Em janeiro de 2013,
recebi um documento gravado no word
que trazia um romance para que eu pudesse ler e fazer uma avaliação que gerasse sugestões, algo corriqueiro quando se é um leitor e há dentro do seu ciclo
de amizades um escritor. Recordo que levei três dias para concluir a leitura,
na última noite, onde encontrei o desfecho daquela obra, tive uma madrugada de sonhos
intranquilos, uma sensação de inadequação havia se instalado em mim, sensação
da qual só consegui me livrar quando escrevi a novela Os laços da fita, a qual já mais existiria sem a leitura de A Delicadeza
dos hipopótamos, de Daniel
Lopes.
Imagine se Ulisses
estivesse exilado por vontade própria e a sua Penélope estivesse dividida em
duas, uma metade homem, outra mulher, mas em um determinado dia, o rei seguindo
o seu desejo, retornasse para sua terra, sabendo ele que a rainha estivera por
um tempo noutro reino longe dali, nos braços de outro monarca, entediada de
tristeza regressara para sua Ítaca com olhos vazios, descrente na vida como
fonte de prazer.

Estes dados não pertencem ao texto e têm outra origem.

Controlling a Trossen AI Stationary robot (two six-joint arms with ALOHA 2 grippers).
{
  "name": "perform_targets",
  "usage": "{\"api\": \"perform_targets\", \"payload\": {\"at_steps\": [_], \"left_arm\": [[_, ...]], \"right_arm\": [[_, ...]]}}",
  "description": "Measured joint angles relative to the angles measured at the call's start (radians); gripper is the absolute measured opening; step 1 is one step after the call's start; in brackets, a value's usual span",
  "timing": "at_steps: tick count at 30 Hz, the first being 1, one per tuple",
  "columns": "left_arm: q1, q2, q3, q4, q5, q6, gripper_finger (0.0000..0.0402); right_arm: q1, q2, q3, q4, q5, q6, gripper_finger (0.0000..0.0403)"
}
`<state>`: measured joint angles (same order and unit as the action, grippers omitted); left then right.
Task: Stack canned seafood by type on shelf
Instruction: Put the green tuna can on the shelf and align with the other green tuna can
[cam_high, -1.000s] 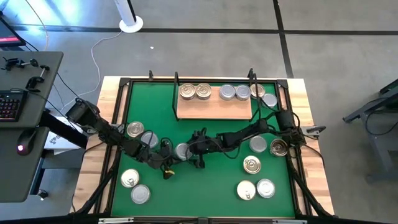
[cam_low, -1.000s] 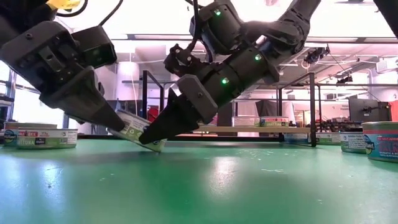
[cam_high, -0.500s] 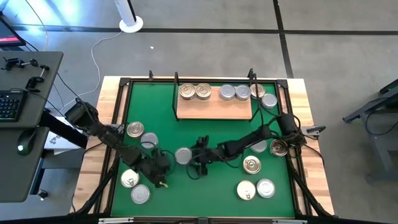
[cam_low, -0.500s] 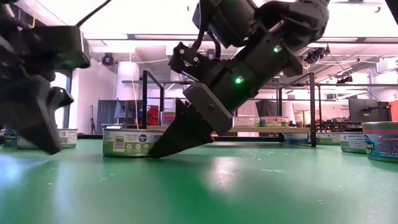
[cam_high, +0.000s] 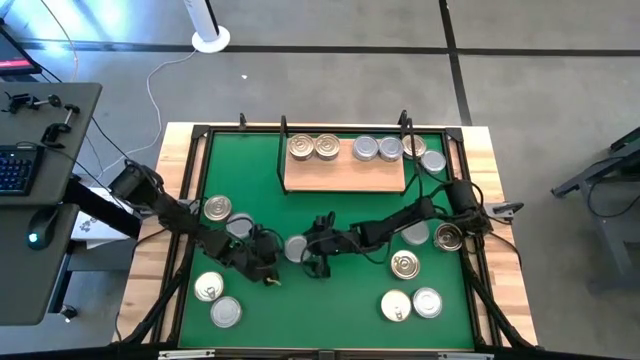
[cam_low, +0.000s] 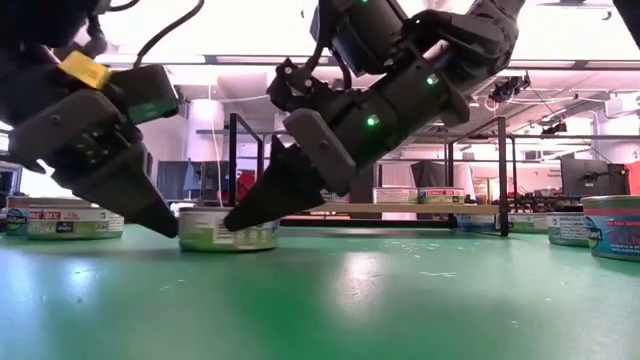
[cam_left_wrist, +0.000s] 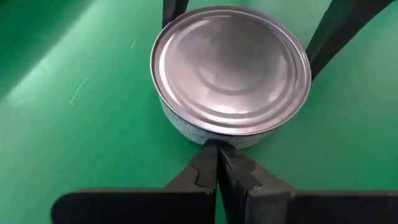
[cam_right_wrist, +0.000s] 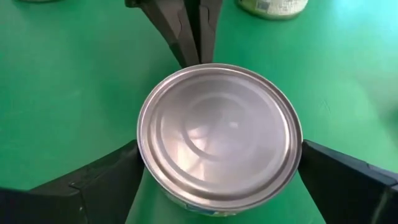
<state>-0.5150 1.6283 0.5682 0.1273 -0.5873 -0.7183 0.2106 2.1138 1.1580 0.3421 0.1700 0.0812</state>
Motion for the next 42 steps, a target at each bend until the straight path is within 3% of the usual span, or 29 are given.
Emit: {"api": "perform_targets", "payload": {"at_steps": [14, 32, 36, 42], "left_arm": [[0.012, 0.014, 0.001, 0.032, -0.030, 0.023, 0.0000], [-0.025, 0.010, 0.013, -0.017, -0.043, -0.040, 0.0000], [-0.038, 0.009, 0.013, -0.019, -0.062, -0.043, 0.0000], [-0.061, 0.009, 0.012, -0.028, -0.093, -0.057, 0.0000]], "right_arm": [[-0.011, -0.003, 0.003, -0.046, -0.017, 0.010, 0.0397], [0.085, 0.000, 0.011, -0.131, 0.168, 0.151, 0.0379], [0.094, -0.004, 0.007, -0.179, 0.167, 0.182, 0.0371], [0.117, -0.071, -0.151, -0.061, 0.195, 0.282, 0.0342]]}}
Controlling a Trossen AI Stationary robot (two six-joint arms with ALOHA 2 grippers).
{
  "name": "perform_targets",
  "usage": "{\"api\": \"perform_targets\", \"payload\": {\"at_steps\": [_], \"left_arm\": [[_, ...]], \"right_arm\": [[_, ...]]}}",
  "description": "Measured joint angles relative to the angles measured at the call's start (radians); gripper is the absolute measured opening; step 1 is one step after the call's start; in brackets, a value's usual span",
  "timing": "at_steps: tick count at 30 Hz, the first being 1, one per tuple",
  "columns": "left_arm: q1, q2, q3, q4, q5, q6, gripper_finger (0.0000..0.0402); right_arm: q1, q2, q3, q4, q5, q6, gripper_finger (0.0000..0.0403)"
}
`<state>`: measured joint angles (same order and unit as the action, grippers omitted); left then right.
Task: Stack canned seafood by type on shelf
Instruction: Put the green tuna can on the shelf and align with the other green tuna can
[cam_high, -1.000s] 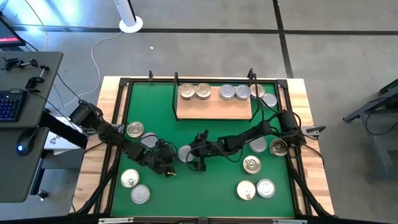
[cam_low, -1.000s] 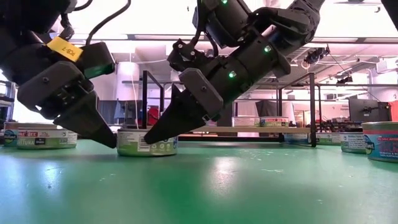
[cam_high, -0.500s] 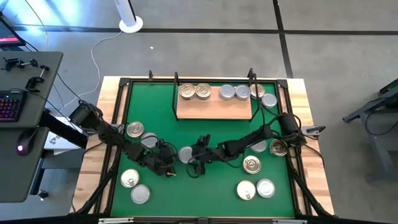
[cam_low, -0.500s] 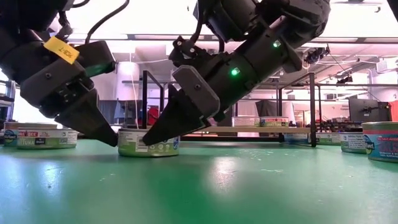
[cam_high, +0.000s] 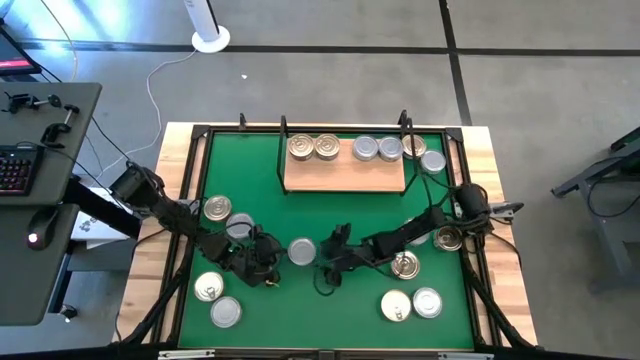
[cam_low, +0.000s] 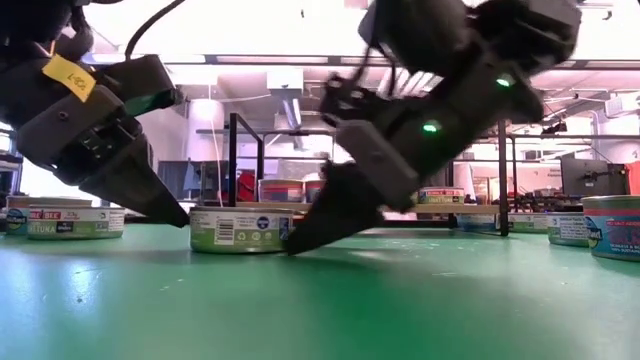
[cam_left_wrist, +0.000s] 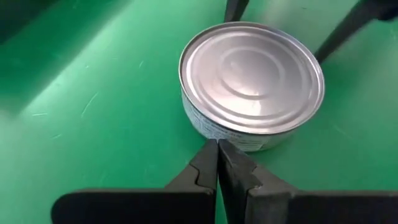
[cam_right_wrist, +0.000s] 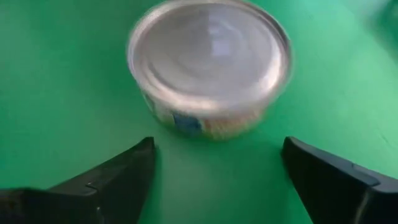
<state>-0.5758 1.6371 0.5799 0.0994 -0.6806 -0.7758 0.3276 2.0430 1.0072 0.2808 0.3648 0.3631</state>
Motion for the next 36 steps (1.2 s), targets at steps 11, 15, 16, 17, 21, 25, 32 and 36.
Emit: {"api": "perform_targets", "payload": {"at_steps": [11, 15, 16, 17, 21, 25, 32, 36], "left_arm": [[-0.002, 0.000, -0.003, 0.028, -0.016, -0.007, 0.0000], [-0.002, 0.000, -0.003, 0.035, -0.016, -0.007, 0.0000], [-0.001, 0.000, -0.003, 0.035, -0.016, -0.007, 0.0000], [0.001, 0.000, -0.004, 0.037, -0.016, -0.003, 0.0000], [0.011, 0.000, -0.004, 0.052, -0.013, 0.014, 0.0000], [0.018, 0.000, -0.004, 0.060, -0.011, 0.026, 0.0000], [0.021, 0.000, -0.004, 0.065, 0.003, 0.028, 0.0000], [0.021, 0.000, -0.004, 0.065, 0.032, 0.028, 0.0000]], "right_arm": [[0.063, -0.188, -0.175, 0.142, 0.135, -0.051, 0.0335], [0.068, -0.222, -0.171, 0.128, 0.110, -0.071, 0.0335], [0.064, -0.220, -0.169, 0.132, 0.081, -0.079, 0.0335], [0.058, -0.215, -0.168, 0.132, 0.059, -0.091, 0.0335], [0.022, -0.191, -0.140, 0.145, 0.044, -0.115, 0.0336], [-0.009, -0.165, -0.102, 0.143, 0.047, -0.181, 0.0337], [-0.066, -0.158, -0.027, 0.094, -0.045, -0.244, 0.0337], [-0.076, -0.158, 0.011, 0.095, -0.090, -0.310, 0.0337]]}}
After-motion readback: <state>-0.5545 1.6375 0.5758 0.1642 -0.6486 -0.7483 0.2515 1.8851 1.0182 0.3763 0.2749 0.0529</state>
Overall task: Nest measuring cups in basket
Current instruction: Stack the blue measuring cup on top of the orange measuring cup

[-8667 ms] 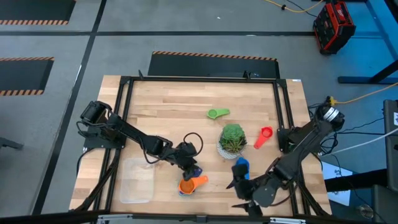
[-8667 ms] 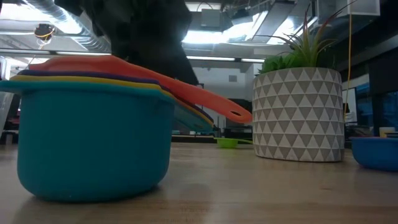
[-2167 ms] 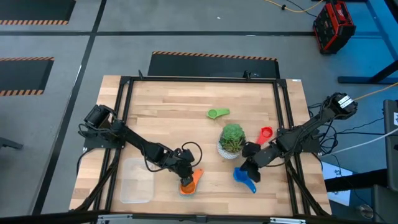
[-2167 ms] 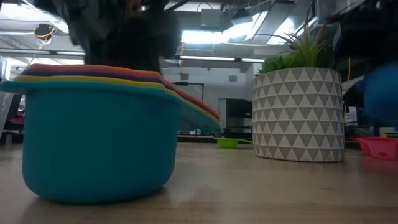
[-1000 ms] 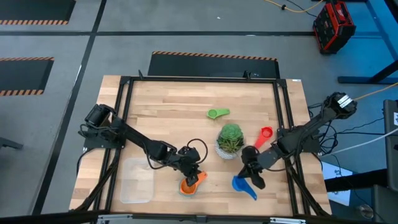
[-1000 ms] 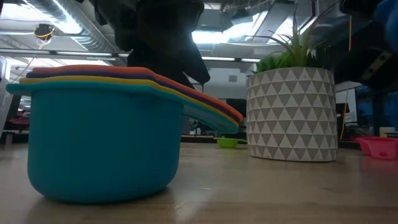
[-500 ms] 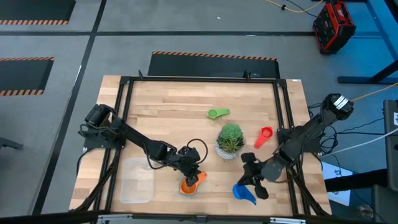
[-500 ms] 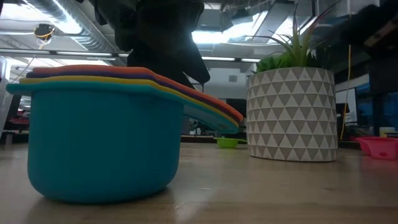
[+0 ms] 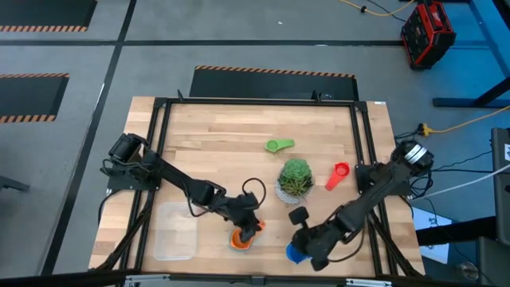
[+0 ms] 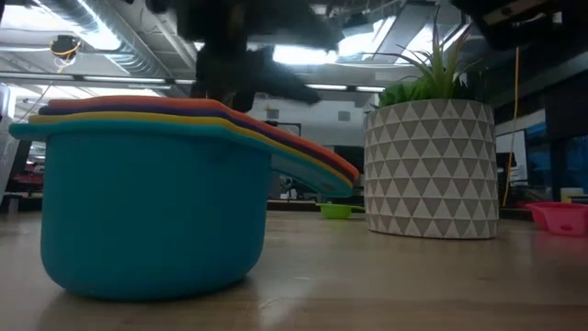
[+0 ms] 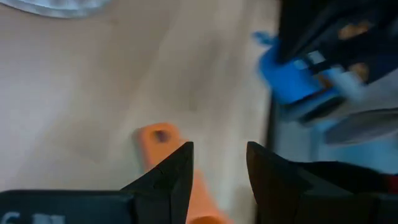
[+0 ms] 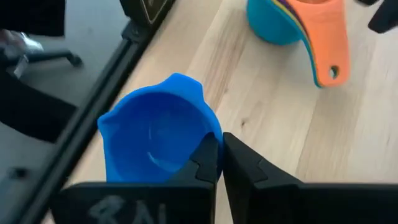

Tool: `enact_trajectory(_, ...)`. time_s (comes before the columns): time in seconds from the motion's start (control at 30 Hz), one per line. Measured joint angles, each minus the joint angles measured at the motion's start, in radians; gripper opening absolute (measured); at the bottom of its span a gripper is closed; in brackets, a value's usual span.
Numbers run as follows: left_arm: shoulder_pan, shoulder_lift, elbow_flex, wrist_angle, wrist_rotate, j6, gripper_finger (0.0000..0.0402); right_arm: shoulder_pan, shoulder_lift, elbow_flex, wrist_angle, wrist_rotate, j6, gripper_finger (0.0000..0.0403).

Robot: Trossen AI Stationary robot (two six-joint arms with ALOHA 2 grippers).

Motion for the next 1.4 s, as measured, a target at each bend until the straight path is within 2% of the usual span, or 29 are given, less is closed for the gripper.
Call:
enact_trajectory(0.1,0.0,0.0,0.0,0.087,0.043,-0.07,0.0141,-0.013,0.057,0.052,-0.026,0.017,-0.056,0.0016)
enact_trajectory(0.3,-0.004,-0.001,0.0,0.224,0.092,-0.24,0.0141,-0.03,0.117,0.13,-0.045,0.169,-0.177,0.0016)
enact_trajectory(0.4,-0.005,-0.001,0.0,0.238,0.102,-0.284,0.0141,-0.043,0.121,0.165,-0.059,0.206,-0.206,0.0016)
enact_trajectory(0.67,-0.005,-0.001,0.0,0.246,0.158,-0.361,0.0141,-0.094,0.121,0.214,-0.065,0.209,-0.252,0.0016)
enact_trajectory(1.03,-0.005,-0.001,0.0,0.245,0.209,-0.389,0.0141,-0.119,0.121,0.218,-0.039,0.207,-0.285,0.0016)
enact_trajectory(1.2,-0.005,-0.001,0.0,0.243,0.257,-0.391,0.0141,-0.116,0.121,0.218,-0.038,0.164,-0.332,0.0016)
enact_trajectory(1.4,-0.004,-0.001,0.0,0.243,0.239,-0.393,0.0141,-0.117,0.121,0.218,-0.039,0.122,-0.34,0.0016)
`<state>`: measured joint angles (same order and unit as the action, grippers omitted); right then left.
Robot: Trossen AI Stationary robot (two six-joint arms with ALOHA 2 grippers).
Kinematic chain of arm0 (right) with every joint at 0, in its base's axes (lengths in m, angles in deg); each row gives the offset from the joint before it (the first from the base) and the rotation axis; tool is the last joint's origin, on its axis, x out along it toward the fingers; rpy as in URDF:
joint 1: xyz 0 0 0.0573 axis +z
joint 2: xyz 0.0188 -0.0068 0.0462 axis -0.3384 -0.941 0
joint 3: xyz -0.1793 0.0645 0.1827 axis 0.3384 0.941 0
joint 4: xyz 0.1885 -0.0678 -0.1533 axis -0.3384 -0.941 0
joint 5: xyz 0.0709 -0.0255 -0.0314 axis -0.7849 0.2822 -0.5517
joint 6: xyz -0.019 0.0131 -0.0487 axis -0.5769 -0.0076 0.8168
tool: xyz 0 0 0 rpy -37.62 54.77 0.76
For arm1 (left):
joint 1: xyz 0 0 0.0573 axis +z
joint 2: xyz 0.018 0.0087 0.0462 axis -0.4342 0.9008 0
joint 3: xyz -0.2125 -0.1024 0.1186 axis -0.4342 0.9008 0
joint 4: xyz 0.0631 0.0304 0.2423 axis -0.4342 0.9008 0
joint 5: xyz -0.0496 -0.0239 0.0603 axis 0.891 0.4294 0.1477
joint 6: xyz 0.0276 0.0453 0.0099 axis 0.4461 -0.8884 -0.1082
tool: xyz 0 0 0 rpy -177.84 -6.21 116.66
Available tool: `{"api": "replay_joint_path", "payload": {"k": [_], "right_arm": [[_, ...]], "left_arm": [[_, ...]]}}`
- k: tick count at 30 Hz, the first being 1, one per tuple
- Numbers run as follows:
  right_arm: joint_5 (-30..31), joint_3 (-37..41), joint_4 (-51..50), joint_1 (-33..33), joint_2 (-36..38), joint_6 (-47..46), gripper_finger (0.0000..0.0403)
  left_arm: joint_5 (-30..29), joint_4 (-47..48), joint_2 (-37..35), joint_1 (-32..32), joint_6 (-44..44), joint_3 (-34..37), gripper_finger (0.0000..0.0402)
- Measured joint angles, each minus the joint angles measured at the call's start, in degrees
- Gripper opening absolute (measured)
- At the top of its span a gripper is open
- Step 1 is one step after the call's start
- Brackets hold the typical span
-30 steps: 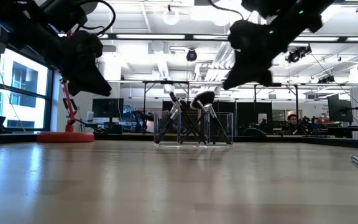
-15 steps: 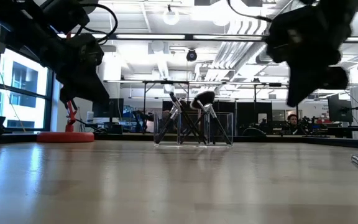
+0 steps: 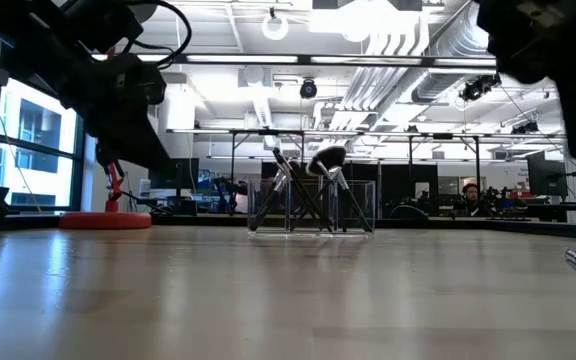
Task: Pick & Place Makeup Supplies
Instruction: Put the makeup brush into the transparent organizer
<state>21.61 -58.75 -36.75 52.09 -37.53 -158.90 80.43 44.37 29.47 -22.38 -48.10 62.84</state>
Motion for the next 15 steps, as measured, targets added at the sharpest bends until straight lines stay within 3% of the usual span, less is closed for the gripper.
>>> {"api": "replay_joint_path", "payload": {"k": [8, 15], "right_arm": [[-5.38, -22.38, -23.37, 1.18, -16.87, -10.56, 0.0000], [-9.59, -29.46, -25.51, -1.21, -26.12, -12.37, 0.0000]], "left_arm": [[8.55, 0.06, 0.00, -0.02, -8.41, 0.00, 0.0092], [11.68, 0.08, -0.02, 0.00, -14.75, 0.00, 0.0092]]}}
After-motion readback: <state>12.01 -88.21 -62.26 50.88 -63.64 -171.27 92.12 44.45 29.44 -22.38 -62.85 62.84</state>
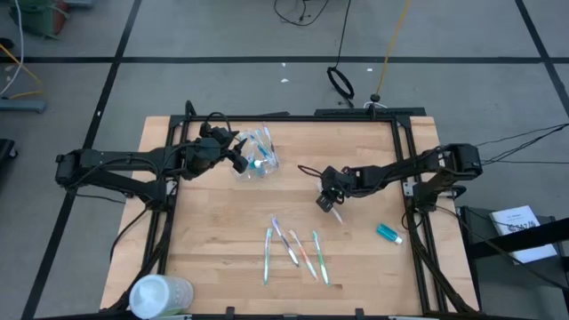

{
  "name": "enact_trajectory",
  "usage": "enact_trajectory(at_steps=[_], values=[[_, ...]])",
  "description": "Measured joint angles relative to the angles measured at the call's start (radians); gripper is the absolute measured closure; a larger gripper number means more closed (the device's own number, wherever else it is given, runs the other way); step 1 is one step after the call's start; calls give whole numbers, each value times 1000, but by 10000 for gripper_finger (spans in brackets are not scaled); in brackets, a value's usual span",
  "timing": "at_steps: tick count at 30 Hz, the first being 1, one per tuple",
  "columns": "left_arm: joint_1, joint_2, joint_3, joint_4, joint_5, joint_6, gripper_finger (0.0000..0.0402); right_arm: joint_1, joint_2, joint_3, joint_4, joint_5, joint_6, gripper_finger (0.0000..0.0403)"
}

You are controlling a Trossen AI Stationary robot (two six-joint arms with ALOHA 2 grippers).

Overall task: Pick & Place toothbrushing station
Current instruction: Put the orange toothbrush into the transparent organizer

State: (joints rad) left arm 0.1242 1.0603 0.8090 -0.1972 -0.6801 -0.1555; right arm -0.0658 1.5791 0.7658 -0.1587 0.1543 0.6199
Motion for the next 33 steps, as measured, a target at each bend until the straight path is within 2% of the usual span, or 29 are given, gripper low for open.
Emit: enact_trajectory(at_steps=[6, 9, 15, 19, 24, 29, 33], values=[[0, 0, 0, -1, 0, 0, 236, 0, 34, 1, 23, 3, -49, 281], [0, 0, 0, -1, 0, 0, 236, -1, 36, 2, 24, 6, -59, 305], [0, 0, 0, -1, 0, 0, 236, -1, 23, 0, 65, -10, -126, 383], [0, 0, 0, 0, 0, 0, 236, -3, 2, 5, 193, -36, -211, 393], [0, 0, 0, 13, 0, 4, 236, -26, -11, 7, 554, -55, -401, 399], [0, 0, 0, 22, 0, 16, 236, -58, 13, 8, 1107, -54, -662, 401], [0, 0, 0, 38, 0, 29, 236, -89, 70, 14, 1423, -55, -765, 402]])
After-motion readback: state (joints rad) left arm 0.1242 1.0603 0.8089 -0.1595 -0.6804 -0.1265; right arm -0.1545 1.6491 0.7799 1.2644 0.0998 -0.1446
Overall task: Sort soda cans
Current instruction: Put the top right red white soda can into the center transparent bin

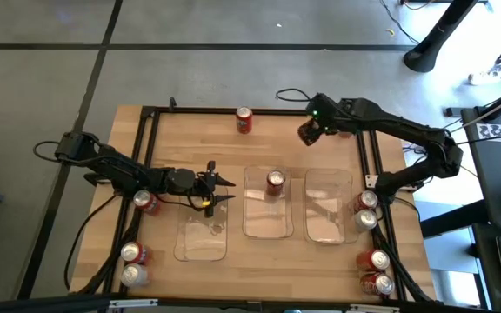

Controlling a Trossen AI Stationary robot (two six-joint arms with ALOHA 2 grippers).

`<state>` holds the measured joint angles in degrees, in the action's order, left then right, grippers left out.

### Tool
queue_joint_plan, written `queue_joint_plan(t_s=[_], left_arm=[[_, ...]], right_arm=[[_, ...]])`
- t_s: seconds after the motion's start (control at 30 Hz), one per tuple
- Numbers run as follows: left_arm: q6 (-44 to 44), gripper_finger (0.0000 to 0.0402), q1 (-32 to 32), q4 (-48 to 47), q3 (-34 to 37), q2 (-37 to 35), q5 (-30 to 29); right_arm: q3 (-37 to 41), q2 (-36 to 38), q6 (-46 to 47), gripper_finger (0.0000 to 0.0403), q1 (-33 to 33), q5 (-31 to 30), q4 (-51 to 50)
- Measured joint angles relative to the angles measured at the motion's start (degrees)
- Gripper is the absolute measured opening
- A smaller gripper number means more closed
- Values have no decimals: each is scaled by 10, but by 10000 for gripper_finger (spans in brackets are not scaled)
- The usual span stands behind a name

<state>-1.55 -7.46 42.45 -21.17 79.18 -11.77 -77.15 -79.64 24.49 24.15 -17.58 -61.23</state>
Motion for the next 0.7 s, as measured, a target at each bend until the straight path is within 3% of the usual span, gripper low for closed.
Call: queue_joint_plan(t_s=[0.33,0.7], left_arm=[[0,164,0,1,0,0,0],[2,164,0,2,0,0,0]], right_arm=[[-43,0,54,307,-139,2,20],[-44,-8,45,308,-289,2,129]])
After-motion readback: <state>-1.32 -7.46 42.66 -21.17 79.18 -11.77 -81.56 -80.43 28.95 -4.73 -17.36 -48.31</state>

A força do único homem capaz de envergar o arco sucumbiria
diante da trajetória da flecha, pois lhe seria revelado que esta sempre esteve
fincada em seu peito.
Troquemos Ulisses
por Léo, Penélope por Bia e Pedro, Ìtaca por Tamar, a fúria de um deus pelo
desconforto existencial e encontraremos o romance o segundo romance do escritor
Daniel Lopes.
O regresso do
protagonista para sua terra natal, um vilarejo místico-mítico, o faz encontrar
no mundo concreto, o que as sensações e sentimentos já tinham lhe sussurrado ao
longo de seu período de desterro: Desajuste é sinônimo de existência. O que
propicia ao leitor o encontro com grandes momentos ensaísticos (eu deveria
fazer uma citação aqui, no velho esquema acadêmico: dizer e mostrar, mas confio
que você não precisará da minha ajuda).
Talvez seja por
meio do olhar que lançamos aos nossos contemporâneos que melhor conseguimos
enxergar os efeitos que o tempo causou em nós mesmos: Gordo o garoto magro,
agora era homem, estava no bar de Mariano, Mauro o bruto escultor, ele mesmo
metáfora de sua arte ao retirar da aspereza da pedra a beleza. Uma venda que
resumia a aura do lugar que para além da paisagem, decorava cada um de seus
moradores em seus interiores.
Em cada passo Léo
personagem-narrador alterna o que vê no agora, essa coisa que chamamos de
presente com o passado, uma bela costura do autor na concepção da obra.
Narrar e filosofar
é algo raro, ou melhor, feito de maneira que não deixa nenhuma das partes em
desequilíbrio, soando natural na boca das personagens. Daniel contraria Caetano,
se você tiver uma boa ideia e talento escreva uma narrativa longa!
Uma característica
do autor encontrada em suas outras obras que permanece nesta é o espanto da
delicadeza em meio à brutalidade, Bia capaz de tocar belas melodias em seu
piano, tece uma colcha com uma mensagem-portal do além-bem, Pedro sonhador,
optou por um sono prolongado, talvez, em companhia de Tomásia, Totônio
Rodrigues e muitos outros.
Depois de dois anos,
ao ler a obra agora aprisionada no formato livro, revisada por seu autor, não
ocorreu alteração em sua capacidade de dialogar com a profundeza humana, o que
nos mostra que literatura, independente do suporte, da indústria que tenta
transformá-la em produto, dos que se enganam ao se intitularem escritores, é
feita por palavras que superam as impressões superficiais vindas do sentimento
e só se tornam arte quando alguém que carrega o gosto de sangue na boca as
cospe no mundo como um bofetão que impede o moribundo de perder a consciência.